From: Greg Kroah-Hartman <gregkh@linuxfoundation.org>
To: stable@vger.kernel.org
Cc: Greg Kroah-Hartman <gregkh@linuxfoundation.org>,
patches@lists.linux.dev, Oleg Nesterov <oleg@redhat.com>,
Hugh Dickins <hughd@google.com>, Michal Hocko <mhocko@suse.com>,
Linus Torvalds <torvalds@linux-foundation.org>,
Sasha Levin <sashal@kernel.org>
Subject: [PATCH 5.4 02/60] mm: rewrite wait_on_page_bit_common() logic
Date: Mon, 26 Jun 2023 20:11:41 +0200 [thread overview]
Message-ID: <20230626180739.640524541@linuxfoundation.org> (raw)
In-Reply-To: <20230626180739.558575012@linuxfoundation.org>
From: Linus Torvalds <torvalds@linux-foundation.org>
[ Upstream commit 2a9127fcf2296674d58024f83981f40b128fffea ]

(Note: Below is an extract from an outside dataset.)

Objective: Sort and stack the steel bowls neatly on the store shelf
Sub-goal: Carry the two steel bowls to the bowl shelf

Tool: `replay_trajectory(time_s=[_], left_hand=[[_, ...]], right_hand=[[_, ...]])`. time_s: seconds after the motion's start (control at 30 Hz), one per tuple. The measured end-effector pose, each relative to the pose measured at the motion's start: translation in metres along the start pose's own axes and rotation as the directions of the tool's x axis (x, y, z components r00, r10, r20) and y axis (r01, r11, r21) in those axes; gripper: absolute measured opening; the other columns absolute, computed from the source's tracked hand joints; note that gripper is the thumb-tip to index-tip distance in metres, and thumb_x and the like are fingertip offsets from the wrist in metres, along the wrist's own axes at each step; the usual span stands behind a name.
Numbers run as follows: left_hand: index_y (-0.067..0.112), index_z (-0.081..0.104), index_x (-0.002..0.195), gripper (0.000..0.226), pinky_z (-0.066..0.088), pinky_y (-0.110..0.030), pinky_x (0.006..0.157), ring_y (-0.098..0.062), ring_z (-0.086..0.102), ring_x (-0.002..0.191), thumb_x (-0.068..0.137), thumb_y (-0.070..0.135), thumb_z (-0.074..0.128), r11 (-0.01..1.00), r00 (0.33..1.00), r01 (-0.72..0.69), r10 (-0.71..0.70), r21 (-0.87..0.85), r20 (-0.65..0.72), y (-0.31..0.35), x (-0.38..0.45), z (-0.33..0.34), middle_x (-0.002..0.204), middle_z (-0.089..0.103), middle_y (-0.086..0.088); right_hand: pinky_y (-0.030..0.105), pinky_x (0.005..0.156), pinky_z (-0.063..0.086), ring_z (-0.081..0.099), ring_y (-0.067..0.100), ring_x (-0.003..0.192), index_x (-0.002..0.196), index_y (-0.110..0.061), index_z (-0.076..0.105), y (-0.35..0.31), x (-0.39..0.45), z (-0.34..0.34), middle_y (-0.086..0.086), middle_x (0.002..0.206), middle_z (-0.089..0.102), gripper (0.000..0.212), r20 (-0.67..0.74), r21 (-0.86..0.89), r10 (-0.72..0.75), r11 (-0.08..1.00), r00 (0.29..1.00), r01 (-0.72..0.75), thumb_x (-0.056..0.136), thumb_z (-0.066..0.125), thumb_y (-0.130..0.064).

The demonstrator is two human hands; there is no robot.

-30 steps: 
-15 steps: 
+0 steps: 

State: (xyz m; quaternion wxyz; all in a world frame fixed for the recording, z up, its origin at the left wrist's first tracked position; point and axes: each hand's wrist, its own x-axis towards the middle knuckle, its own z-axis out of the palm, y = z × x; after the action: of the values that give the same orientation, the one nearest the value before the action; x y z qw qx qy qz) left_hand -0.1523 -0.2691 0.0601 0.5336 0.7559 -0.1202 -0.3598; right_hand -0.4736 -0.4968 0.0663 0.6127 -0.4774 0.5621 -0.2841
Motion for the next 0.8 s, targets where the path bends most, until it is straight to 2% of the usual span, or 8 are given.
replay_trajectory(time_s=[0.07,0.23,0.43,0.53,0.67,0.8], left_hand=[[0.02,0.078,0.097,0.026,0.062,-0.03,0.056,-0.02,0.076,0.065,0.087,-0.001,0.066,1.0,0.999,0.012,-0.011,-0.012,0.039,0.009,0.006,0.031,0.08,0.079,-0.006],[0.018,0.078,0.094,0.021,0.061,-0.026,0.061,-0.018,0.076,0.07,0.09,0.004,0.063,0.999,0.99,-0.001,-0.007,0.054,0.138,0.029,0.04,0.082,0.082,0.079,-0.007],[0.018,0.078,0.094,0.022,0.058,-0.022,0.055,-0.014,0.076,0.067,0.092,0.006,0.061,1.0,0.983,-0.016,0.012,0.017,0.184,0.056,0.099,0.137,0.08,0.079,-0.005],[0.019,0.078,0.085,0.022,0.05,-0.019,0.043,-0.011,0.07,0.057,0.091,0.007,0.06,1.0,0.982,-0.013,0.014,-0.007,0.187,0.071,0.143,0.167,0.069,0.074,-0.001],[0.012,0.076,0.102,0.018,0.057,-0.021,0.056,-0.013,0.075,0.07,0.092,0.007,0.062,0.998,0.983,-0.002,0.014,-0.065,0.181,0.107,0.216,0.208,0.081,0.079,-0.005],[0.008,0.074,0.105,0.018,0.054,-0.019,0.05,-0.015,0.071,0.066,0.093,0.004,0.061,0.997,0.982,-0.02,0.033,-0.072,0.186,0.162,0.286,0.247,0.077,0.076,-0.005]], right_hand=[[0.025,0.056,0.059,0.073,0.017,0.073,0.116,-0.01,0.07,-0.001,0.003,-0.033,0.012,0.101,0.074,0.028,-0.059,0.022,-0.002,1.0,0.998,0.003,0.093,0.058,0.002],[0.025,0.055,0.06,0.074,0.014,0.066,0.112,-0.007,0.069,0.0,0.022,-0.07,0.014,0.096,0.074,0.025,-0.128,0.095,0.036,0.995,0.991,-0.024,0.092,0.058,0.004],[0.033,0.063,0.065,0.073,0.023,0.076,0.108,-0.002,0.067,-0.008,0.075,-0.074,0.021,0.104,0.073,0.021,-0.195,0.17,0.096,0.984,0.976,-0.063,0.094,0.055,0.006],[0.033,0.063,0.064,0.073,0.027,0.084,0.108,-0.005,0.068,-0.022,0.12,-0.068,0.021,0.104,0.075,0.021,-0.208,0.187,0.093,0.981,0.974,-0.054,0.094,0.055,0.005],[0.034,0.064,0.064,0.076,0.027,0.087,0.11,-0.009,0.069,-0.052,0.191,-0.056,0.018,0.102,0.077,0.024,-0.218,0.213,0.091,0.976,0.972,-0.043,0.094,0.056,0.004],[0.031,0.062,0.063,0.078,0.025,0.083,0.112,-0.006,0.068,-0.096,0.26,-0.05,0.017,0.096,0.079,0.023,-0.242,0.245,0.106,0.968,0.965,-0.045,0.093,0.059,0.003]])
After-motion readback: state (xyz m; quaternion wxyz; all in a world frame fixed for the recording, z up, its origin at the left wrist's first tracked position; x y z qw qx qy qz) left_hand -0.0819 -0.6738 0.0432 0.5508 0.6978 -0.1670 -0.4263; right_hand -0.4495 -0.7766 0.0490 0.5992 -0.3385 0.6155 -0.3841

It turns out that wait_on_page_bit_common() had several problems,
ranging from just unfair behavioe due to re-queueing at the end of the
wait queue when re-trying, and an outright bug that could result in
missed wakeups (but probably never happened in practice).
This rewrites the whole logic to avoid both issues, by simply moving the
logic to check (and possibly take) the bit lock into the wakeup path
instead.
That makes everything much more straightforward, and means that we never
need to re-queue the wait entry: if we get woken up, we'll be notified
through WQ_FLAG_WOKEN, and the wait queue entry will have been removed,
and everything will have been done for us.
Link: https://lore.kernel.org/lkml/CAHk-=wjJA2Z3kUFb-5s=6+n0qbTs8ELqKFt9B3pH85a8fGD73w@mail.gmail.com/
Link: https://lore.kernel.org/lkml/alpine.LSU.2.11.2007221359450.1017@eggly.anvils/
Reported-by: Oleg Nesterov <oleg@redhat.com>
Reported-by: Hugh Dickins <hughd@google.com>
Cc: Michal Hocko <mhocko@suse.com>
Reviewed-by: Oleg Nesterov <oleg@redhat.com>
Signed-off-by: Linus Torvalds <torvalds@linux-foundation.org>
Stable-dep-of: 2192bba03d80 ("epoll: ep_autoremove_wake_function should use list_del_init_careful")
Signed-off-by: Sasha Levin <sashal@kernel.org>
---
mm/filemap.c | 132 +++++++++++++++++++++++++++++++++------------------
1 file changed, 85 insertions(+), 47 deletions(-)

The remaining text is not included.